§ Exercise: Lines from the records below that contain the word "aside" are to be copied out.
═════ Material for this exercise
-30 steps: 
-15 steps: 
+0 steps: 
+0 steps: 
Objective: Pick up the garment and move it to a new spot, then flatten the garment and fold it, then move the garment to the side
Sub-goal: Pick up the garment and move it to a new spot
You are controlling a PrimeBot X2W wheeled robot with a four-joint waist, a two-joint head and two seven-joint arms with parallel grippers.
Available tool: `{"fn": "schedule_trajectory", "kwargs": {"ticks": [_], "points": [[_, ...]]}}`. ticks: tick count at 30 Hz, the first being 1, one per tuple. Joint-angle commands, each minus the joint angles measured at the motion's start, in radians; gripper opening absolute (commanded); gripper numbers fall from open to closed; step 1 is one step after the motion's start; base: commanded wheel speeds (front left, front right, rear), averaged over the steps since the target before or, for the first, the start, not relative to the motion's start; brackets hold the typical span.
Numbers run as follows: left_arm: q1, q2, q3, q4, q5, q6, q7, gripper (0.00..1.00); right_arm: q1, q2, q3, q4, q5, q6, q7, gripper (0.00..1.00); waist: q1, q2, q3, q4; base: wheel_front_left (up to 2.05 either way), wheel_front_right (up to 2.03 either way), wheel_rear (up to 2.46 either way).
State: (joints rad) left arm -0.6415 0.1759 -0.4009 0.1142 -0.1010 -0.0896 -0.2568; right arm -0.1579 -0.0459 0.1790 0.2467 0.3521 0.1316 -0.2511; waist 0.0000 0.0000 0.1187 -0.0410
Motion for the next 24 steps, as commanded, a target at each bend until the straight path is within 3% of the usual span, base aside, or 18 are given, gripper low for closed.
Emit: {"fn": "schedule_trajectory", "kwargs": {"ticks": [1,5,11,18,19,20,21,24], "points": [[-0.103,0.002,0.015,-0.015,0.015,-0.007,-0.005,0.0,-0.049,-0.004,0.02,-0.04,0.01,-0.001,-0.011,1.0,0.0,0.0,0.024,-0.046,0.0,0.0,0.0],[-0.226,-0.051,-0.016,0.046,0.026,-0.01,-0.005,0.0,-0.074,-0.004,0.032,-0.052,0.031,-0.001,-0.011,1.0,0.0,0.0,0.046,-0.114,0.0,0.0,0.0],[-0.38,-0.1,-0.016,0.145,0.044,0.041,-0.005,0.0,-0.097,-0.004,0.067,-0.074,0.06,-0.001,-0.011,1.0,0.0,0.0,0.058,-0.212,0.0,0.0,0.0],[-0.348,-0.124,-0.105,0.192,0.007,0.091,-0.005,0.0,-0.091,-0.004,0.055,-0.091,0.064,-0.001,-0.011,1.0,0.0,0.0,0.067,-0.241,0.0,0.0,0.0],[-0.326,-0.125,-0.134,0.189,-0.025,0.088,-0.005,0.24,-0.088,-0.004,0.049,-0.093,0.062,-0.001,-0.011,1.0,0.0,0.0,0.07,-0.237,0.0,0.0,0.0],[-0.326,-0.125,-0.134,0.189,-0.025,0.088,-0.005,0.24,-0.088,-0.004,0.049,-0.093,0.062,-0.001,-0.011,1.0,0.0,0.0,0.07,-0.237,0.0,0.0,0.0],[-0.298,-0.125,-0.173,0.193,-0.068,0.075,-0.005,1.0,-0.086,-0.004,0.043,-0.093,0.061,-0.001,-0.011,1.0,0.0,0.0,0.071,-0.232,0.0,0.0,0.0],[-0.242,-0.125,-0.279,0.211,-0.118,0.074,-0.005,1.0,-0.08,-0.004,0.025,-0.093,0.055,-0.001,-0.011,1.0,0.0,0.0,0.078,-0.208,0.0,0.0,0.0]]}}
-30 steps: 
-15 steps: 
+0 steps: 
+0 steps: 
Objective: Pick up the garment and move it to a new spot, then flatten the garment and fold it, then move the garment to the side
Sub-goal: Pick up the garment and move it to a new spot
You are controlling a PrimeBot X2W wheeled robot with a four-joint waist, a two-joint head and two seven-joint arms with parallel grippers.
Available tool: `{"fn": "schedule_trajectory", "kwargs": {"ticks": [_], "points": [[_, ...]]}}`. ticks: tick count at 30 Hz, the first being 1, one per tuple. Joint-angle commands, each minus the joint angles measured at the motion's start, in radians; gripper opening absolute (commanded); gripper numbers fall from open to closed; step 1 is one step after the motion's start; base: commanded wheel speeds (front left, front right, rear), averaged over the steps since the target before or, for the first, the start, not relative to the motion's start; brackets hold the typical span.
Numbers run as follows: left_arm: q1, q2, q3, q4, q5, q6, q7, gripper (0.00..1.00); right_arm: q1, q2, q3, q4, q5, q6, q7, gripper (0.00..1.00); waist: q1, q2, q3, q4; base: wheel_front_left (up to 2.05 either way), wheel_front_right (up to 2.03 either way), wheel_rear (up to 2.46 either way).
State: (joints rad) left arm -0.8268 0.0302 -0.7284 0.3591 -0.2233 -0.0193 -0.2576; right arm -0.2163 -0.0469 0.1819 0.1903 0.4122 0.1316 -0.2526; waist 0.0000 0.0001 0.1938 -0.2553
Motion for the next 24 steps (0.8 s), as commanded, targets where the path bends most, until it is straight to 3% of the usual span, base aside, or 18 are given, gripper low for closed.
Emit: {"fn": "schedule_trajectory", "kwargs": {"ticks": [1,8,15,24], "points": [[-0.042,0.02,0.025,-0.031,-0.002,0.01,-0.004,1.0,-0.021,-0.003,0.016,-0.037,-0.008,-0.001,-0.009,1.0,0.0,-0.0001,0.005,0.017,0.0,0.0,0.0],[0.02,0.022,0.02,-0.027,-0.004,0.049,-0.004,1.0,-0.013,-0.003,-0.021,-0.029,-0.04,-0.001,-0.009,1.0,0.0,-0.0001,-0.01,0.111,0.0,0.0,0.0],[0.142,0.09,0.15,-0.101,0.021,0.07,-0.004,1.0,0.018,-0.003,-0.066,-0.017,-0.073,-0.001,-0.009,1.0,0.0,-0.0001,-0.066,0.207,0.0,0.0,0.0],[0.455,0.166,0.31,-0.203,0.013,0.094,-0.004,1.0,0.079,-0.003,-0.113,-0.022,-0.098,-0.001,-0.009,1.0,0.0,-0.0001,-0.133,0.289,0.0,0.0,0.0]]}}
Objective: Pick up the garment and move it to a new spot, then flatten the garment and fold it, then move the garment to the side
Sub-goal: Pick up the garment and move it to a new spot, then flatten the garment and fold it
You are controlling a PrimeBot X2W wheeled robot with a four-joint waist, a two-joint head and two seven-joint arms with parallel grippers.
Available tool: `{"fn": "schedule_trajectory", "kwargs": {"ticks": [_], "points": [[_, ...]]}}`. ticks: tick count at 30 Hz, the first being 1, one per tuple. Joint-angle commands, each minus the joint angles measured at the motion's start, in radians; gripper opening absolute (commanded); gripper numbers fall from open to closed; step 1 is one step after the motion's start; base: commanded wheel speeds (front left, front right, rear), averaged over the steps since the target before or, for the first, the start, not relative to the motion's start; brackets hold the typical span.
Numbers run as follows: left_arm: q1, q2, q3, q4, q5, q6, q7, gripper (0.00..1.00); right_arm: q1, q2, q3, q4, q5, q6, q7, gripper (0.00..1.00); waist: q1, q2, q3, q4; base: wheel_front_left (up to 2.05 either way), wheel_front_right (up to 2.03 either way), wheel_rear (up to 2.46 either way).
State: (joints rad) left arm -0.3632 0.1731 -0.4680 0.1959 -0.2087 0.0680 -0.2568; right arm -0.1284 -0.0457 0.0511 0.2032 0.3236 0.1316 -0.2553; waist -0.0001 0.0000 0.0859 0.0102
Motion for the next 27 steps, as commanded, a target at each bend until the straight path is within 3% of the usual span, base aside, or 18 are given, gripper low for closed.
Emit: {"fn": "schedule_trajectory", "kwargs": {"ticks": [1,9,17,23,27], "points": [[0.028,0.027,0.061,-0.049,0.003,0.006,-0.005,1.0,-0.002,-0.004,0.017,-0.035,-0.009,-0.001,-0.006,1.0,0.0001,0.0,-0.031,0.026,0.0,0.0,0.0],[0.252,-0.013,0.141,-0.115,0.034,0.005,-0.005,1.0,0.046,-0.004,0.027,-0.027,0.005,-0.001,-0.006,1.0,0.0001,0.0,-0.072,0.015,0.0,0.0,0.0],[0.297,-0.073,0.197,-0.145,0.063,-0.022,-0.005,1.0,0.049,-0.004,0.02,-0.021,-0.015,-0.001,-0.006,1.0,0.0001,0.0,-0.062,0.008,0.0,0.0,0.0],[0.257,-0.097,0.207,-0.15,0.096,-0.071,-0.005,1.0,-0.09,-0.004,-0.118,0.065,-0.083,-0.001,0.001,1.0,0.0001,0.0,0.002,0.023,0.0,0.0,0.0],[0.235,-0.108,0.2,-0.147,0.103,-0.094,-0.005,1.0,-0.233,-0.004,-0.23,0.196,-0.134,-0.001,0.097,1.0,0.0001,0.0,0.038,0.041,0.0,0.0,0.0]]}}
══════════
§ Exercise solution:
Motion for the next 24 steps, as commanded, a target at each bend until the straight path is within 3% of the usual span, base aside, or 18 are given, gripper low for closed.
Motion for the next 24 steps (0.8 s), as commanded, targets where the path bends most, until it is straight to 3% of the usual span, base aside, or 18 are given, gripper low for closed.
Motion for the next 27 steps, as commanded, a target at each bend until the straight path is within 3% of the usual span, base aside, or 18 are given, gripper low for closed.

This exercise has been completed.